Ideas to Impact Blog

Spotlight: Building Resilience Through Trust in Family and Community

Nicole Zorn from Safe Families and Ashley Thomas from Hope Street Ministry discussed how an individual learning to trust and feel a community of people support them leads to deep and lasting transformation in the lives of everyone involved. Nicole Zorn from Safe Families and Ashley Thomas from Hope Street Ministry discussed how an individual learning to trust and feel a community of people support them leads to deep and lasting transformation in the lives of everyone involved.
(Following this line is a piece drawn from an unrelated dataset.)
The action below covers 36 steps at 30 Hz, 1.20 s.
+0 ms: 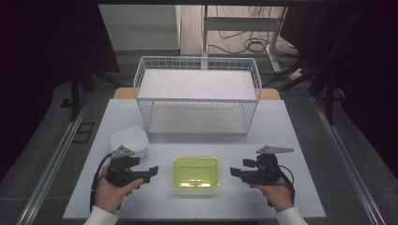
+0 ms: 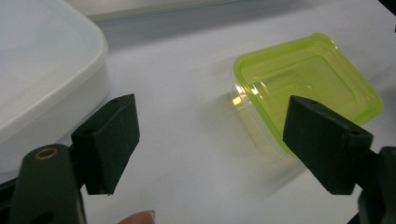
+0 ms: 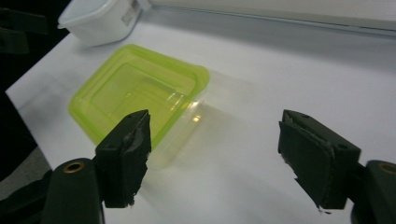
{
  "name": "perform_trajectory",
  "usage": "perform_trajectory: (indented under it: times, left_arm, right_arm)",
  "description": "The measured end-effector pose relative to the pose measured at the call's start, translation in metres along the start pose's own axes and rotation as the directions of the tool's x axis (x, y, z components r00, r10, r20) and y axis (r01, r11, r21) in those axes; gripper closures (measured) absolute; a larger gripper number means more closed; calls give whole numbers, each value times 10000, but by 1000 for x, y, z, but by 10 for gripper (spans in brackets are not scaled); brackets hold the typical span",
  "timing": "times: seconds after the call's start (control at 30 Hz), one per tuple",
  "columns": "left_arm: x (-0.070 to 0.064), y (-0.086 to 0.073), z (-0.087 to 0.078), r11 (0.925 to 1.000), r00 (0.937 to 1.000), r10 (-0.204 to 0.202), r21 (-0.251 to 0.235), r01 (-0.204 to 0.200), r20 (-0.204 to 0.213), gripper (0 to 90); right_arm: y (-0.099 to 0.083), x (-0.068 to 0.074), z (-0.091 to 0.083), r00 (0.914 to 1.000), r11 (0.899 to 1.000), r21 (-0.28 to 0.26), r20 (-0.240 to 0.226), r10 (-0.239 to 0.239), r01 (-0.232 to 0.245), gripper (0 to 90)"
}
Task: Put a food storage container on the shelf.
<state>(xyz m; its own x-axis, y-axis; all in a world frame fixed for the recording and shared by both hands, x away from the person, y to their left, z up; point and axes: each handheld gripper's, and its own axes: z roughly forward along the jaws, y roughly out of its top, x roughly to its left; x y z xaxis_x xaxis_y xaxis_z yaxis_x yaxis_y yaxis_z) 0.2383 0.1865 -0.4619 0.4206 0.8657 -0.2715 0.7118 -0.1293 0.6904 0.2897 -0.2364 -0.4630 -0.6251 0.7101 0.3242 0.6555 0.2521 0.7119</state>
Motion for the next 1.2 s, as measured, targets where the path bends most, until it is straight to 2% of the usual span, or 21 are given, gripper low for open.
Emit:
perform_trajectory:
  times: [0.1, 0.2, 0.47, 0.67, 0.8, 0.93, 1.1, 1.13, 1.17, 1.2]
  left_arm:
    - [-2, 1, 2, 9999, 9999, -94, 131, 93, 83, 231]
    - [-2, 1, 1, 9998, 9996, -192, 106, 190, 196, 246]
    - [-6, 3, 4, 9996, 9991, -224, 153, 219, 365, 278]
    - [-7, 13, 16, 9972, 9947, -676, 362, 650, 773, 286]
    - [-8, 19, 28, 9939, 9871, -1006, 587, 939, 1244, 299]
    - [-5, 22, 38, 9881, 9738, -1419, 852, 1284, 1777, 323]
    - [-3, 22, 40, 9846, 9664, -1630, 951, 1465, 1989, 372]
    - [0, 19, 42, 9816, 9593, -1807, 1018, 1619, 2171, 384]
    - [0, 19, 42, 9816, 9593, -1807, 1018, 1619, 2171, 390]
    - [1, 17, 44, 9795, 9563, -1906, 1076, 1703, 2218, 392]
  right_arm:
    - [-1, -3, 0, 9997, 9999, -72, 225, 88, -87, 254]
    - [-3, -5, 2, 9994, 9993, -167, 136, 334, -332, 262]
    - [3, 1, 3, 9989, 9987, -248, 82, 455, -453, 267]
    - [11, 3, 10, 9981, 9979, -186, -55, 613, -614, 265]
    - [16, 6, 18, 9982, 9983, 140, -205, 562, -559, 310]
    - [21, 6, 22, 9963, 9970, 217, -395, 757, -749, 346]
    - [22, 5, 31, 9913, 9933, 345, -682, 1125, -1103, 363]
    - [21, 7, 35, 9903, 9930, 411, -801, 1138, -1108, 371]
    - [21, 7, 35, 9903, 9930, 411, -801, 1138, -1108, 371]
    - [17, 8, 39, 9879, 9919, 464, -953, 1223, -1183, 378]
Spotlight: Building Resilience Through Trust in Family and Community

Safe Families works with volunteer host families who shelter children while their parents work toward the healing or restoration they need. The goal is to, whenever possible, reunite families rather than relegate children to a life in the foster care system. The network of over one hundred chapters across the country is made up of many churches who both host and provide for the children until they can be reunited with their parents. Discussing what those they serve have in common, Nicole answered:

They often come from multiple generations of every kind of poverty: material poverty, social poverty, spiritual poverty. And the thing they share in common is a sense of isolation from the broader community.

Ashley and Nicole also discussed the hard realities of work with those who are experiencing some kind of brokenness and the tough love and difficult decisions that have to take place to help people on their journey toward restoration.

Hope Street Ministry is based near downtown Milwaukee. They provide housing and community to empower broken men, women, and children who cultivate a relationship with Jesus, themselves, and others. The organization restores hope that flourishing is possible for us all.

Begun as a housing facility, Hope Street has expanded to offer classes and programming to address whatever restoration the members need, from faith and financial literacy to counseling and physical wellness. Membership comes with rigorous expectations to participate, meet individualized goals, and follow conduct rules. Members with children are permitted to live with their families—a necessity for achieving true restoration and trust—something other living facilities are unable to offer.

In 2022, Shechem community center opened next door to Hope Street, extending the programming to neighbors who may not require housing but can benefit from the classes, relationships, and community. As Ashley put it,

We have a thousand members, and our first year we have over fifteen schools represented. We have fifty to seventy-five kids coming in for after school programing every single day, looking for a snack, help with homework, a safe place to be.

While many write off such community organizations as ineffective, discriminatory, and exclusionary and prefer the government get involved to solve personal problems, it is in the love and direct and sustained presence with our brothers and sisters in need that true transformation happens.